Table 4.

Target data for Monte Carlo Simulated Annealing optimization of the polypeptide backbone electrostatic parameters along with the values from the final Drude-3 model.

Relative energies of Acetyl-(Ala)5-amide
	RIMP2/cc-pVDZ	RIMP2/cc-pVTZ//RIMP2/cc-pVDZ	Drude-3
alphaR – C5	−10.39	−6.59	−3.89
alphaR – PPII	−16.63	−14.83	−10.17

Water interactions with alanine dipeptide.a
	C5				PPII
	Int. Energy		Distance		Int.
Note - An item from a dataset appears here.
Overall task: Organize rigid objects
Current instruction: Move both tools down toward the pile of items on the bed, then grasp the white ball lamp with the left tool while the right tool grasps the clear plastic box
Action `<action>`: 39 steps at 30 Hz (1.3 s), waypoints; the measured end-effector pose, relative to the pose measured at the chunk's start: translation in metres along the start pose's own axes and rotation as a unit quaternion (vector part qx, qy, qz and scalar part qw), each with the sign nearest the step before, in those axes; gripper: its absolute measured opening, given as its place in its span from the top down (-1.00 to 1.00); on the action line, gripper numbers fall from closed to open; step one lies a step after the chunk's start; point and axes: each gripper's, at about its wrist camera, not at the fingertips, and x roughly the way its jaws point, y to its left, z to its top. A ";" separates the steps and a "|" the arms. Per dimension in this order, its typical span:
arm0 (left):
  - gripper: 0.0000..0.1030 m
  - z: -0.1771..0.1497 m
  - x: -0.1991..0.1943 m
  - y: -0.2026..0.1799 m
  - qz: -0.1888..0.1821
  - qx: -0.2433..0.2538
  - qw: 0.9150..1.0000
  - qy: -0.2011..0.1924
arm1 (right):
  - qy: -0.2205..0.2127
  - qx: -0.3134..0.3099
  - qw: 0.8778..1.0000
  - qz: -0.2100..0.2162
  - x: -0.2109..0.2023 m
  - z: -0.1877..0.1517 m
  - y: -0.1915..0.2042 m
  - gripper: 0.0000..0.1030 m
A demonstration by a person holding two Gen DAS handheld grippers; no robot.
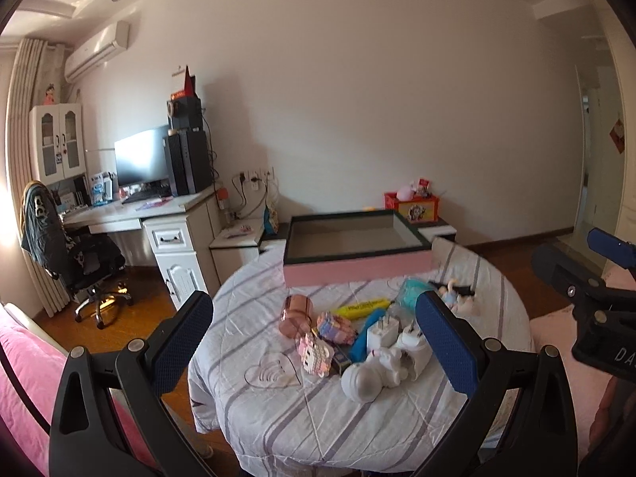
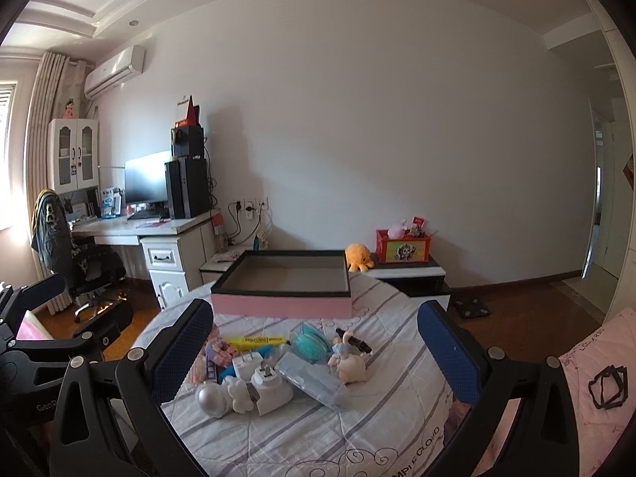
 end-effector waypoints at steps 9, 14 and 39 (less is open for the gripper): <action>-1.00 -0.059 0.085 -0.005 -0.040 -0.030 0.990 0.132 | 0.105 0.017 0.994 -0.011 0.076 -0.060 -0.032 -1.00; -1.00 -0.069 0.104 -0.021 -0.057 -0.020 0.986 0.153 | 0.137 0.022 0.990 -0.004 0.101 -0.080 -0.043 -1.00; -0.13 -0.072 0.121 -0.034 -0.141 0.020 0.975 0.173 | 0.168 -0.008 0.985 0.027 0.159 -0.096 -0.049 -1.00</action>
Energy		Distance
	QM	Drude-3	QM	Drude-3	QM	Drude-3	QM	Drude-3
OY-LP	−6.48	−6.35	1.89	1.89	−6.07	−5.78	1.90	1.91
O-LP	−5.60	−5.13	1.93	1.95	−6.13	−5.54	1.91	1.94
OY-straight	−5.50	−5.71	1.93	1.95	−5.80	−5.24	1.92	1.95
O-straight	−4.71	−4.75	1.94	1.95	−5.26	−5.08	1.93	1.95
HN	0.50	0.40	3.01	3.00	−5.15	−5.90	1.96	1.92
HNT	−5.68	−6.18	2.03	1.99	−5.76	−6.40	1.97	1.91

Molecular dipole moment of the alanine dipeptide (Debye)b
	αR		C5		PPII		C7eq
	QM	Drude-3	QM	Drude-3	QM	Drude-3	QM	Drude-3
μ	6.23	6.67	4.66	2.63	4.17	3.59	2.32	3.77
μx	1.32	3.02	−4.40	−2.27	−0.93	0.82	2.29	3.62
μy	−1.62	−1.48	−1.01	−0.28	−3.67	−3.33	−0.27	−0.70
μz	5.87	5.76	1.18	1.31	−1.74	−1.09	0.30	0.78

Molecular polarizability of alanine dipeptide (Å3)
	αR		C5		PPII		C7eq
	QM	Drude-3	QM	Drude-3	QM	Drude-3	QM	Drude-3
α x x	13.57	15.30	15.49	16.07	14.79	16.39	14.06	15.47
α y y	12.72	14.36	12.06	13.88	12.25	13.88	13.92	14.69
α z z	11.71	9.94	10.35	10.39	11.01	8.45	10.40	9.72

Energies in kcal/mol and distances in Å. a) Water interactions correspond to the minimum interaction energy distances with rigid monomer geometries with the QM data obtained using MP2/aug-cc-pVDZ optimizations followed by single point energies at the MP2/cc-pVQZ model chemistry. b) QM dipole moments and polarizabilities obtained at the B3LYP/aug-cc-pVDZ level with the polarizabilities scaled by 0.85 prior to fitting.